Up to 84% in savings when you subscribe to The Absolute Sound
Logo Close Icon

Begin typing your search above and press return to search. Press Esc to cancel.

Aurender A10 Caching Network Music Server/Player

Aurender A10 Caching Network Music Server/Player

It’s a safe bet that, for most, the future of digital music playback will be disk-less. There will be streaming, probably downloads, and files derived from long-ago-relegated-to-the-attic compact-disc collections. LPs will still flourish because of the enduring sonic appeal of vinyl and the purely tactile gratification of playing records. But do you know anyone who will lament the passing of the compact disc as a marvel of industrial design? Twenty years from now, will Brooklyn hipsters seek out vintage machines on which to play the Weezer CDs they find at yard sales? I don’t think so.

The Aurender A10 is designated by its manufacturer as a “caching network music server/player with analog outputs,” which is meant to emphasize that the product is a one-box solution for “modern” digital playback. And it’s true: The A10 can be connected to a power amplifier and speakers, and you’re good to go. But it’s also true that the A10 can be included in an audio system with digital components both upstream and downstream without the unit’s modernity and good value at all diminished.

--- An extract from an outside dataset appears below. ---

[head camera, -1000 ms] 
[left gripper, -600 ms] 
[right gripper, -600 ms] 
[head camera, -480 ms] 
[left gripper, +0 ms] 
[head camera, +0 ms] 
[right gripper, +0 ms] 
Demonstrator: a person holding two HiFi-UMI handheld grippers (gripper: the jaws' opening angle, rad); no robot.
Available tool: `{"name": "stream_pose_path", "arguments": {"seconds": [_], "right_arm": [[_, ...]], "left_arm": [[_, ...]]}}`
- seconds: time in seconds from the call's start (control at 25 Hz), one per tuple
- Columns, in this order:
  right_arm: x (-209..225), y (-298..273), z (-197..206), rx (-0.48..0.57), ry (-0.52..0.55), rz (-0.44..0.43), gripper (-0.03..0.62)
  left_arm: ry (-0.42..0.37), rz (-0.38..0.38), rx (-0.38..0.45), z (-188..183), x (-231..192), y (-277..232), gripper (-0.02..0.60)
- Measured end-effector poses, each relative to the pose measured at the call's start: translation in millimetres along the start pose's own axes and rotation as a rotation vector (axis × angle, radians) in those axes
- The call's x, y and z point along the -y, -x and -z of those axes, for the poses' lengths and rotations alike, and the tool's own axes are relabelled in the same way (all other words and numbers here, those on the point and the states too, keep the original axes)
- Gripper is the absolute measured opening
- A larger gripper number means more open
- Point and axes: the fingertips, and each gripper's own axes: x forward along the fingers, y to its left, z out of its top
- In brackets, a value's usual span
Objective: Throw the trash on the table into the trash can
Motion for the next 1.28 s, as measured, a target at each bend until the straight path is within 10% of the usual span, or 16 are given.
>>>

The Aurender A10 meets the world as a sleek but substantial (22.5 lbs.) component in a beautifully machined aluminum chassis. On its front panel, from left to right, are a square power button (it flashes when the A10 is powering up or down), a 3″ AMOLED screen, a group of four buttons to control playback, and a hefty rotary volume-control knob that brings up both numerical and meter-like graphic representations of the level set by turning the dial. A modest-sized remote (6-3/4″ x 1-3/8″ x 9/16″) with surprising heft duplicates the functions on the front panel, plus allowing muting and choice of digital input. In back, there’s a standard IEC receptacle for the power cord, a rocker switch that makes the front panel power switch operational, an optical digital input, a USB output, and both unbalanced (2Vrms) RCA and balanced (4Vrms) XLR analog outputs. Inside, the digital electronics are on one side of the chassis, the DACs and analog output stage on the other, to help protect the converters and other sensitive circuitry from electronic noise. Power supplies are robust, with four toroidal transformers individually supporting key components of the computer’s architecture. Measured jitter is low, below 100fs, thanks to a clock generator based on field-programmable gate arrays (FPGAs). A pair of the well-regarded AK4490 VERITA chips accomplishes digital-to-analog conversion. Also inside are a 120GB solid-state drive that caches music for playback and a regular 4TB storage drive.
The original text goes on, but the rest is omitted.